We are fortunate to share our offices with some of the savviest gentlemen in media. Our bros at JOE.ie are an intelligent bunch so naturally we thought it’s about time we include their voices in our coverage of women’s issues. In our first instalment, Carl Kinsella shares his thoughts on the recent UCD revenge porn controversy.
There was a lot of furore this week about the Roosh-V 'pro-rape' rally that was going to take place in Naas.
People were so outraged that these 'neo-masculinists' would be preaching misogynistic philosophies that Roosh V had to call the whole thing off, because he was scared for the safety of his weird little disciples.
The trouble is, those lads aren't the problem. They're deplorable, disrespectful, weaselly little fridgets who couldn't even get a girl to kiss them in a Wexford caravan camp, but they aren't the problem.
The problem is the
up to 200 UCD students who allegedly used a Facebook group to share and rate stories and pictures of women they had slept with as reported by The College Tribune, UCD's student newspaper, this week.

The problem is that smart, otherwise upstanding young guys who can somehow tune out their conscience when it comes to matters of sexual politics because just like Roosh V and his gang of losers, they've gotten it into their heads that women owe them something.
Men who, for a reason that I'm so thankful is beyond me, think of women as an entirely different species and think of interactions with women as some weird kind of warzone where the normal rules that govern everyday decency don't apply.
If you're a young guy the problem is probably you. The problem is DEFINITELY me, I can say that for certain. If I acted like I have never objectified a woman or anything like that I'd be lying through my fingernails. And no, the fact that I acknowledge it doesn't absolve me of anything.

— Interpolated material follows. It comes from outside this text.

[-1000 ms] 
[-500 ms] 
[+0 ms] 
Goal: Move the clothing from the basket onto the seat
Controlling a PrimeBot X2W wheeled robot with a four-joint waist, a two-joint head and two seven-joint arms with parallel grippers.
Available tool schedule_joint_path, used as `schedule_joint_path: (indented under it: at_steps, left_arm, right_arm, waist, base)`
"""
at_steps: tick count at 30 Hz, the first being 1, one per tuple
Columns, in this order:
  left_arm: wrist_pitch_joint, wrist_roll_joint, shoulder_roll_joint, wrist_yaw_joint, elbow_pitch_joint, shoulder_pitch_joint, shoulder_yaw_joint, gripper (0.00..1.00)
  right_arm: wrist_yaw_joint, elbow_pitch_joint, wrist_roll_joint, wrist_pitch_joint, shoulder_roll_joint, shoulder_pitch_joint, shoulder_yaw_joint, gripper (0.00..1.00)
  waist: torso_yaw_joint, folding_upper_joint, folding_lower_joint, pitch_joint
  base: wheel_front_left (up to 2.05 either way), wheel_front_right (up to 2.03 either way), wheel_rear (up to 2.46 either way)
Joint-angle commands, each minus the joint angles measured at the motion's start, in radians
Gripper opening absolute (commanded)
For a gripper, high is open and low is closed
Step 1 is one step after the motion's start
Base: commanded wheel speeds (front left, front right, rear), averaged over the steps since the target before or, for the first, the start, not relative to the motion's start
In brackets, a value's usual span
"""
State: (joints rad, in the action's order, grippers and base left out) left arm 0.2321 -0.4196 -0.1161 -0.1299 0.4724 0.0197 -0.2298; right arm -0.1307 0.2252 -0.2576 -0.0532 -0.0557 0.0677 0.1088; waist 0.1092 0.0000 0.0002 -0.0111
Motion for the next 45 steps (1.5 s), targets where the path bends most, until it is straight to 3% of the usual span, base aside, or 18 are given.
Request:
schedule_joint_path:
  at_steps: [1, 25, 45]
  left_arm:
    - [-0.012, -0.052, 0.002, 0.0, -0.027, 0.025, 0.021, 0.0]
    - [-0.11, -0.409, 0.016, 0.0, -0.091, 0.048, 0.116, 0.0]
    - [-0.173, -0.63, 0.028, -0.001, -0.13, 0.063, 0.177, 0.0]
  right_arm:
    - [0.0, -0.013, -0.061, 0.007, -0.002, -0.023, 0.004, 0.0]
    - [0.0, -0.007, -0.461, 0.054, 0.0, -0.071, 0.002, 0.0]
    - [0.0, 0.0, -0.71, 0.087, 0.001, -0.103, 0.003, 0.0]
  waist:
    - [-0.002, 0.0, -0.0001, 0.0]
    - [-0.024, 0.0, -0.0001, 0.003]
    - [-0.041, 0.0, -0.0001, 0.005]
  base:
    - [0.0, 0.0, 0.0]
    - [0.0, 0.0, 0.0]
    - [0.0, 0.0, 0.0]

The only thing that in any way redresses that balance is by embracing the fact that I'm young and knowing that it is thankfully entirely within my hands whether or not I spend my time heaping more misery on women because I want sex, or because I'm insecure, or because I think my friends will find it funny. It's also a choice I can make that every guy I'm friends with knows that if they treat women terribly then we aren't friends anymore, and that sucks but that's how it is because I can't respect that kind of behaviour.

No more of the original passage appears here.